Problem details |
Set down, exactly and in full, the line holding "Could you please locate the photo" and all the lines after it until the listing ends, and nothing else.

*** Opening Provided data ***

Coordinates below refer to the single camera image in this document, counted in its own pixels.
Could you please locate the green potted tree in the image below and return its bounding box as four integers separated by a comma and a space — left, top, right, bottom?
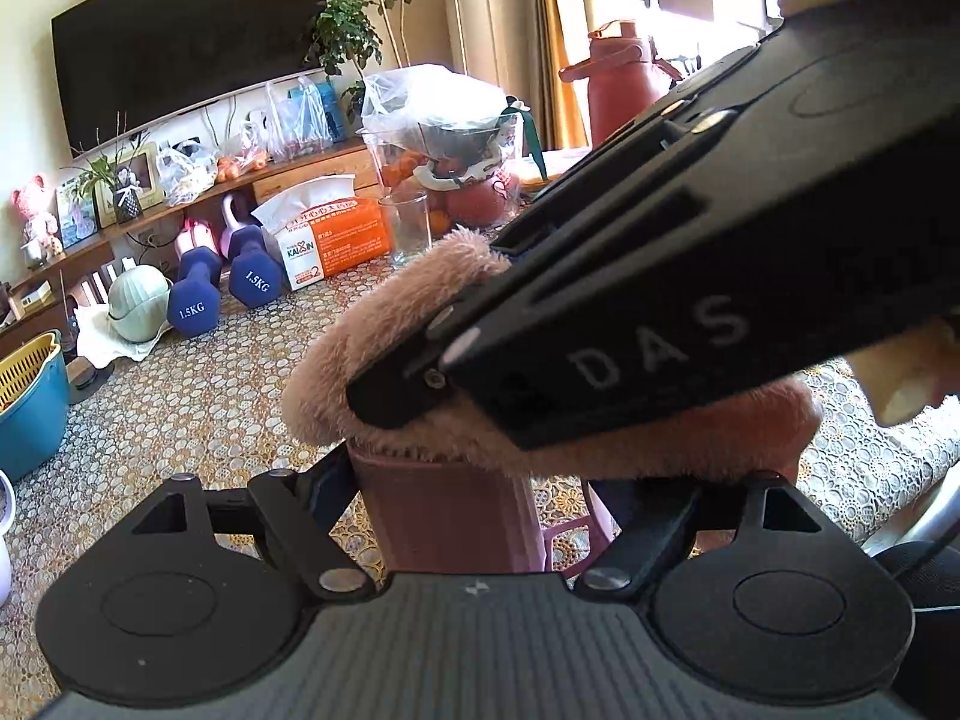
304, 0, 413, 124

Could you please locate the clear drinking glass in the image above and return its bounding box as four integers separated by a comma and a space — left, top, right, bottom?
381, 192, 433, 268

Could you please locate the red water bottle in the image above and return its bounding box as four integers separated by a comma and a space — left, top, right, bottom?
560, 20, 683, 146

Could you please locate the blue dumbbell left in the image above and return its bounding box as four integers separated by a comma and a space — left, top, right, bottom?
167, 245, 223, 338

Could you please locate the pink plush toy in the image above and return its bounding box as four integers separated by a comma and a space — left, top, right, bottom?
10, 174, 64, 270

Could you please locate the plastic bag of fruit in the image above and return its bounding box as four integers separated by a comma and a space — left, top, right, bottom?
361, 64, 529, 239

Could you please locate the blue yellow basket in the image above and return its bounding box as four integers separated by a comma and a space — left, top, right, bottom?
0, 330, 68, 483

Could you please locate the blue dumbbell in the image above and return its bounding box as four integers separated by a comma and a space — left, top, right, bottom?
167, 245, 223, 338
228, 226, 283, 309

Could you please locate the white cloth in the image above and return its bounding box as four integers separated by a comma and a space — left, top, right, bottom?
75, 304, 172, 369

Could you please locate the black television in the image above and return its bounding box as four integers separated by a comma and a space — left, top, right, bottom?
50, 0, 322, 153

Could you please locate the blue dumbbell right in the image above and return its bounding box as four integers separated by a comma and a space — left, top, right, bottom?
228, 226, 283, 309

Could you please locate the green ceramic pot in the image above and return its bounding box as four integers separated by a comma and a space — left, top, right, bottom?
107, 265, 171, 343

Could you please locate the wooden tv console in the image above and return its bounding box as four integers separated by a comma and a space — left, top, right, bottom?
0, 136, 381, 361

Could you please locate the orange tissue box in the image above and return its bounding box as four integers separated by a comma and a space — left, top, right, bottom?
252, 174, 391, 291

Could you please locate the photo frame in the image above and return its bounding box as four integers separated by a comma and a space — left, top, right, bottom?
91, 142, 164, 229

*** Closing Provided data ***

Exercise answer |
Could you please locate the photo frame in the image above and return its bounding box as four integers separated by a comma and a space — left, top, right, bottom?
91, 142, 164, 229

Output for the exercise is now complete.